I hope it's not too much to ask, but I would love if my Rainbow Frag and Shooting Star come with the 12pm FT stamp, while my trophy comes at the actual time it's sent out, if that's possible!! That would be awesome


----------



## Dinosaurz

Jacob said:


> I hope it's not too much to ask, but I would love if my Rainbow Frag and Shooting Star come with the 12pm FT stamp, while my trophy comes at the actual time it's sent out, if that's possible!! That would be awesome


Jeremy saying one or the other 👁👁


----------



## Piggleton

Jeremy said:


> Then just for this we'll send them out with a noon time by default and if anyone wants we'll manually change it to whatever time that they actually go out. (Only one or the other though.)

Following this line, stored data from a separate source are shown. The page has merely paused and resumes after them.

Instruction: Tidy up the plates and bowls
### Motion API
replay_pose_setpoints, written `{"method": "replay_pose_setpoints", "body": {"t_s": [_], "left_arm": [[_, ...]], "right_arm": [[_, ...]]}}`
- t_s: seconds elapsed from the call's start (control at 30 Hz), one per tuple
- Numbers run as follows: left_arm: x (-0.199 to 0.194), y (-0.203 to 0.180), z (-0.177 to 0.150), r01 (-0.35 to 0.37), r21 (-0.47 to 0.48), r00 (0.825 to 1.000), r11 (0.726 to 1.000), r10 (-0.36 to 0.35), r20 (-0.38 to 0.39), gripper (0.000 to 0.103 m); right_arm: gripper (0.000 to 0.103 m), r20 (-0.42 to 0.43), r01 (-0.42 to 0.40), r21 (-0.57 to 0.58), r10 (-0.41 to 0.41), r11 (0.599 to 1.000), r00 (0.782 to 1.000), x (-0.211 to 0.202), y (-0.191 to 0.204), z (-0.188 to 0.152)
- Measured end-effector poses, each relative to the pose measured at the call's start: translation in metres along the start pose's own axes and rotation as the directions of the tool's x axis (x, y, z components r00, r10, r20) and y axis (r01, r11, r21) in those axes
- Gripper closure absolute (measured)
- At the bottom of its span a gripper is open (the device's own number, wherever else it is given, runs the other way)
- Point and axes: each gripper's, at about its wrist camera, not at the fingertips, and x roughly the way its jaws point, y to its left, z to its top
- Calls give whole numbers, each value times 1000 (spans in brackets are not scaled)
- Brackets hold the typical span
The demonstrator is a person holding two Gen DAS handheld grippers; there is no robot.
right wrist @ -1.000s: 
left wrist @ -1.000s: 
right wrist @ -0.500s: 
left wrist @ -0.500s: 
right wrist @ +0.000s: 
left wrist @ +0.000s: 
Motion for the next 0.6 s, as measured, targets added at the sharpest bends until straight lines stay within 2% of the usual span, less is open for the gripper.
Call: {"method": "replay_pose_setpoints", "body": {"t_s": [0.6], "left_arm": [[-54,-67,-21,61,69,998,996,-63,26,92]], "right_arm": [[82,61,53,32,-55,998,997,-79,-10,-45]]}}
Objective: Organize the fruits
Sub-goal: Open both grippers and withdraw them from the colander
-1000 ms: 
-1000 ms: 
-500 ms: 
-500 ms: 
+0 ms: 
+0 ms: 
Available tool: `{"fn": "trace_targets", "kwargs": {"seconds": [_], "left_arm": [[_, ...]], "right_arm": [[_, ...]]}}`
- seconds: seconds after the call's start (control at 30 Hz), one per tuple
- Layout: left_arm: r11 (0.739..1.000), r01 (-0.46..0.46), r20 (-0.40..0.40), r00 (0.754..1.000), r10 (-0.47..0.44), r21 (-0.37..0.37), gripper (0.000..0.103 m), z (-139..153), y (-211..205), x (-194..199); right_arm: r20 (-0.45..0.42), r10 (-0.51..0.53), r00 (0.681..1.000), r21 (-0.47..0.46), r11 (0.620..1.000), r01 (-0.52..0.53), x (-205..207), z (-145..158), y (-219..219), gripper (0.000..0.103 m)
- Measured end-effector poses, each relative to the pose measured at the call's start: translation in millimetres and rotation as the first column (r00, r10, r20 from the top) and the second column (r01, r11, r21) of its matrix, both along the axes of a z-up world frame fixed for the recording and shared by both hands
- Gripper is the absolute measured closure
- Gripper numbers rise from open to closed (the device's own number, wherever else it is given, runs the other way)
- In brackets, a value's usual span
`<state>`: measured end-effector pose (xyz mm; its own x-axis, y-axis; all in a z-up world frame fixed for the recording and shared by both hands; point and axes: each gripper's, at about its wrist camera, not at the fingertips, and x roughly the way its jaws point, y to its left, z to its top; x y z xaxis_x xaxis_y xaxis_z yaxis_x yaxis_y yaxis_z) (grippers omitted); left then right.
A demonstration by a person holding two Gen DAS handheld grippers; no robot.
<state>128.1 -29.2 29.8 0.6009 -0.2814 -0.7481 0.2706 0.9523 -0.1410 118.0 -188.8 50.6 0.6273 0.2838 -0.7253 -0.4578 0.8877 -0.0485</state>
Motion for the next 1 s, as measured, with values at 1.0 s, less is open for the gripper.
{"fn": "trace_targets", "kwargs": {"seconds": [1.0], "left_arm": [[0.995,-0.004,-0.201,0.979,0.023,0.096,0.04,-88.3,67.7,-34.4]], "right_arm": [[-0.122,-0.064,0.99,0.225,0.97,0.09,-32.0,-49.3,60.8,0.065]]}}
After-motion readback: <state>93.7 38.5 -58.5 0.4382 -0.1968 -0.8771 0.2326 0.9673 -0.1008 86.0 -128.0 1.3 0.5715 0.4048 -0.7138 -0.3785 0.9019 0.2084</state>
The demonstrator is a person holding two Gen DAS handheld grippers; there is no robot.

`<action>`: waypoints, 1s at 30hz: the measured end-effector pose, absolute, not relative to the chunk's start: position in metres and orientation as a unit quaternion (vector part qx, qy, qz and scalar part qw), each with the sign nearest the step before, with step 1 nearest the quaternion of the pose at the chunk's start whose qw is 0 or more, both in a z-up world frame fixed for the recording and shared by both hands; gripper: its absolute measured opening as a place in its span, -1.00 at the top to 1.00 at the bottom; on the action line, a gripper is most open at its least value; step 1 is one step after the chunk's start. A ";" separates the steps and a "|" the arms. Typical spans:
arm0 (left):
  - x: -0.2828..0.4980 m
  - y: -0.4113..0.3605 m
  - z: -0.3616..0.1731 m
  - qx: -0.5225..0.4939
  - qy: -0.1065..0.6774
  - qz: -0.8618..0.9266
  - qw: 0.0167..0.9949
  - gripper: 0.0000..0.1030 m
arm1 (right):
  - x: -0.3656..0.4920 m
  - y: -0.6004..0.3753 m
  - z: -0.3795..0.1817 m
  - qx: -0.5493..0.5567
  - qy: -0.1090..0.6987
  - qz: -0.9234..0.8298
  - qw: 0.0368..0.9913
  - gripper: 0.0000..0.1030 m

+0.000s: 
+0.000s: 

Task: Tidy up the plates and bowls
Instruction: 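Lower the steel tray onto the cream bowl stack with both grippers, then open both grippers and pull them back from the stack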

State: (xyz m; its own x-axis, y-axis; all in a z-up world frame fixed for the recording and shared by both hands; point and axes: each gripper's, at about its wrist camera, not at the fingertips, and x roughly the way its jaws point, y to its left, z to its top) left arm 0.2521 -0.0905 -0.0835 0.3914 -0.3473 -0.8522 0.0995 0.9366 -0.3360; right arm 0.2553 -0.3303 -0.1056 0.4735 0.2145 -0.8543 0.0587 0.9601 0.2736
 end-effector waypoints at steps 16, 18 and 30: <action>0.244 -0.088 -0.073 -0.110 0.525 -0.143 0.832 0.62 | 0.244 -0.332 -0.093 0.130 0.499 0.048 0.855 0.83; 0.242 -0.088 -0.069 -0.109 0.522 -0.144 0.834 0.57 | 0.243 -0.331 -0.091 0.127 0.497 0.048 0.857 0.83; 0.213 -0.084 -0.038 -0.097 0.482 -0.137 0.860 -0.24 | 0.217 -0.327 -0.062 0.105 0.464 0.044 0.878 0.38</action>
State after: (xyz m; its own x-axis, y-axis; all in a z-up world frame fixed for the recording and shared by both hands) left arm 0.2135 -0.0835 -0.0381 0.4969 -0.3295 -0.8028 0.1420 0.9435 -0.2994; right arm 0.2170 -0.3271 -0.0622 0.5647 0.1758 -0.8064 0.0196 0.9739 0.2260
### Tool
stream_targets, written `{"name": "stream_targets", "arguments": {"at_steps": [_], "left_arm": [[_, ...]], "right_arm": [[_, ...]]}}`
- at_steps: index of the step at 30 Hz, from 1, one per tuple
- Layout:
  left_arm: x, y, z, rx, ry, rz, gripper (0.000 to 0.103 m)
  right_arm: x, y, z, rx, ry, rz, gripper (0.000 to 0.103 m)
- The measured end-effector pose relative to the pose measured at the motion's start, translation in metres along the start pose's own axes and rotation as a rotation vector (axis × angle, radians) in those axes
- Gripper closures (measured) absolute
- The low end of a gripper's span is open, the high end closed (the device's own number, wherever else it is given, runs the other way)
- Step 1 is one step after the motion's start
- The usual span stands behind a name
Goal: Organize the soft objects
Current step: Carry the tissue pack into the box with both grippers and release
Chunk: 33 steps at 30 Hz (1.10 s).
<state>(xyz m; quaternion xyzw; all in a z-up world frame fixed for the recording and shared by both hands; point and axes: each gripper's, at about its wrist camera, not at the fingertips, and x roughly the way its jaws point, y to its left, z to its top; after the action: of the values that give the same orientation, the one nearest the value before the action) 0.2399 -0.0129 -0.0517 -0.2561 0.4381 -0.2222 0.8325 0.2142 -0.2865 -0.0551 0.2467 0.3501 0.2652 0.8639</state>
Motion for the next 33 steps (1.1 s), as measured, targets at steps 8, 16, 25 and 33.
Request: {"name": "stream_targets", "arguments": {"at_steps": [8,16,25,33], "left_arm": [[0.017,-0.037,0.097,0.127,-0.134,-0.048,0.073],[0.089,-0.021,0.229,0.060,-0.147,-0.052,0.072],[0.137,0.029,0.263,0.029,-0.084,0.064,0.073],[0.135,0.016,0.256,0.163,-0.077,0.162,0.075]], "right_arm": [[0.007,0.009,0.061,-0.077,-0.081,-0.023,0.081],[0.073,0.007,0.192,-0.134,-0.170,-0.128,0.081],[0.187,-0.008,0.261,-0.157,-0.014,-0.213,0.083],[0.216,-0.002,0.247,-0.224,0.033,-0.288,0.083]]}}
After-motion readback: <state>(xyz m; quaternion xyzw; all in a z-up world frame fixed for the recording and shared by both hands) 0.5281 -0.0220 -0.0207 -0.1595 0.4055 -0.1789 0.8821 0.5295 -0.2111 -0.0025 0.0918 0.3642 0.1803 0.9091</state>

Holy father doing so much for us 

if we want it at the time they go out, should we post in the private boards area?


----------



## Jacob

Dinosaurz said:


> Jeremy saying one or the other 👁👁


I figured I'd ask bc that could've meant one time or the other, and just not a custom time ... not sure if the time choice applied to multiple collectible or each individually


----------



## Dinosaurz

Jacob said:


> I figured I'd ask bc that could've meant one time or the other, and just not a custom time ... not sure if the time choice applied to multiple collectible or each individually


Oh idk man I dropped out of school lol my reading comprehension sucks


----------



## saucySheep

woowie i didn't participate at all but this was the funnest junk ever lol. Hopefully I can participate next year! So glad i bothered to make an account on this wonderful site! !! congrats to the winners


----------



## Nefarious

Bless you Jeremy, truely the MVP. Thank you for the options!


----------



## Chris

Jacob said:


> I hope it's not too much to ask, but I would love if my Rainbow Frag and Shooting Star come with the 12pm FT stamp, while my trophy comes at the actual time it's sent out, if that's possible!! That would be awesome


You can pick between having all of their time stamps set at noon EDT or all at the time they actually get sent out at. You can't mix and match.


----------



## Jacob

Vrisnem said:


> You can pick between having all of their time stamps set at noon EDT or all at the time they actually get sent out at. You can't mix and match.


rip okay ill just stick with the noon EDT then, ty


----------



## Dinosaurz

I am enjoying these last moments of no one having any of the winner collectibles before I am alone


----------



## Ace Marvel

Have you settle on the order they will be handed out? 
Thanks.


----------



## aleshapie

I am actually a bit upset. As many years as I have been here, the “staff favorites” always seemed a bit biased to digital art.
Many of us do not have the tools/skills to use this, but my no means have less talent to make beautiful traditional art. Why not two categories?!


----------



## Chris

Ace Marvel said:


> Have you settle on the order they will be handed out?
> Thanks.


Not yet! We'll probably decide this just before they go out, so don't expect any warning! 



aleshapie said:


> I am actually a bit upset. As many years as I have been here, the “staff favorites” always seemed a bit biased to digital art.
> Many of us do not have the tools/skills to use this, but my no means have less talent to make beautiful traditional art. Why not two categories?!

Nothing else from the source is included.